Cercahan api gaib itu kini menyala-nyala di seluruh jendela dan artefak. Gulungan papirus tersebut tampaknya memicu semua simpanan sihir Mesir di ruangan, dan aku cukup yakin itu adalah sesuatu yang buruk. Walt dan Jaz berdiri mematung karena syok. Kurasa aku tak bisa menyalahkan mereka. Ini monster pertama mereka.
Si griffin maju satu langkah menuju saudariku.
Aku berdiri di sebelah Sadie dengan bahu saling menempel dan melakukan satu trik sihir yang masih kumiliki. Aku meraih ke dalam Duat dan mengambil pedangku dari udara kosong—sebuah khopesh Mesir dengan mata pisau yang sangat tajam dan berbentuk kait.
Sadie terlihat cukup konyol dengan tangan dan gulungan papirus yang terbakar, dia seperti Patung Liberty yang terlalu bersemangat. Untungnya, dengan tangannya yang bebas Sadie berhasil memanggil senjatanya yang paling berbahaya—tongkat sepanjang satu setengah meter yang dihiasi ukiran hieroglif.
Sadie bertanya, “Ada tips untuk melawan griffin?”
“Hindari bagian-bagian yang tajam?” tebakku.
“Brilian. Terima kasih untuk sarannya.”
“Walt,” seruku, “periksa jendela-jendela itu! Lihat apakah kau bisa membukanya.”
“Tapi, jendela-jendela itu dipasangi kutukan.”
“Ya,” sahutku, “dan kalau kita mencoba keluar melalui ballroom, griffin itu akan memangsa kita sebelum kita sampai di sana.”
“Aku akan memeriksa jendela.”
“Jaz,” panggilku, “bantu Walt.”
“Tanda di kaca itu,” gumam Jaz, “aku—aku penah melihatnya—“
“Lakukan saja!” kataku.
Griffin itu menyerbu, sayap-sayapnya mendengung seperti gergaji mesin.
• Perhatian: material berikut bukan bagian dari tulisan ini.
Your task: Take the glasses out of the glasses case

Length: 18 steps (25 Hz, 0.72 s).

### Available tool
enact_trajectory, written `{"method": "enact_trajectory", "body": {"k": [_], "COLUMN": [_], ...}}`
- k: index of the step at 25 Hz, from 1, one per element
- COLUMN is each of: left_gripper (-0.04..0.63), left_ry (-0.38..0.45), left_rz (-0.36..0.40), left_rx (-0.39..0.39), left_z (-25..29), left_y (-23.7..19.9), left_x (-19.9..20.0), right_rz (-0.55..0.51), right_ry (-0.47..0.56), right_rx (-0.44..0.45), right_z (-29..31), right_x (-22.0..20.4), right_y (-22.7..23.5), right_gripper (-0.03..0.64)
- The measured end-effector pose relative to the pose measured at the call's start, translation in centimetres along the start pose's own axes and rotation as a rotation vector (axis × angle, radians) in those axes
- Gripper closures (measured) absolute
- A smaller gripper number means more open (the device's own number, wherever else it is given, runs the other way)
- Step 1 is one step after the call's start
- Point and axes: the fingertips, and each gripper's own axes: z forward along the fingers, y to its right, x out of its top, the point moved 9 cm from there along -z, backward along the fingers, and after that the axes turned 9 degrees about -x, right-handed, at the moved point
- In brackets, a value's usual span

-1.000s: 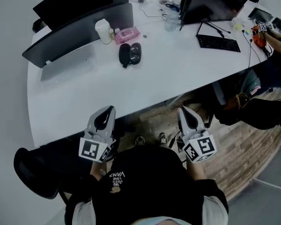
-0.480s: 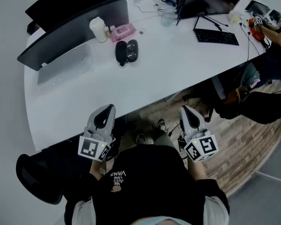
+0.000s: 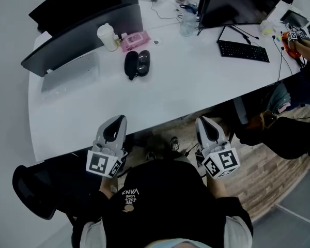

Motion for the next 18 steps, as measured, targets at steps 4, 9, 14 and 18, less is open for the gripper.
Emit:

Sadie melemparkan tongkat panjangnya dan benda itu berubah menjadi seekor macan di udara, menghambur ke arah si griffin dengan cakar terhunus.
Griffin itu tidak terkesan. Ia menghantam si macan ke samping, kemudian menyerang dengan kecepatan luar biasa. Ia membuka paruhnya lebar-lebar. HAP. Si griffin menelan dan beserdawa. Si macan pun lenyap.
“Itu tongkat favoritku!” jerit Sadie.
Si Griffin mengalihkan pandang ke arahku.
Aku menggenggam pedangku erat-erat. Mata pedangnya mulai bersinar. Aku berharap masih bisa mendengar suara Horus di kepalaku, mendorongku untuk maju. Memiliki dewa perang pribadi mempermudah kita untuk melakukan hal-hal tolol dengan penuh keberanian.
“Walt!” teriakku. “Bagaimana jendelanya?”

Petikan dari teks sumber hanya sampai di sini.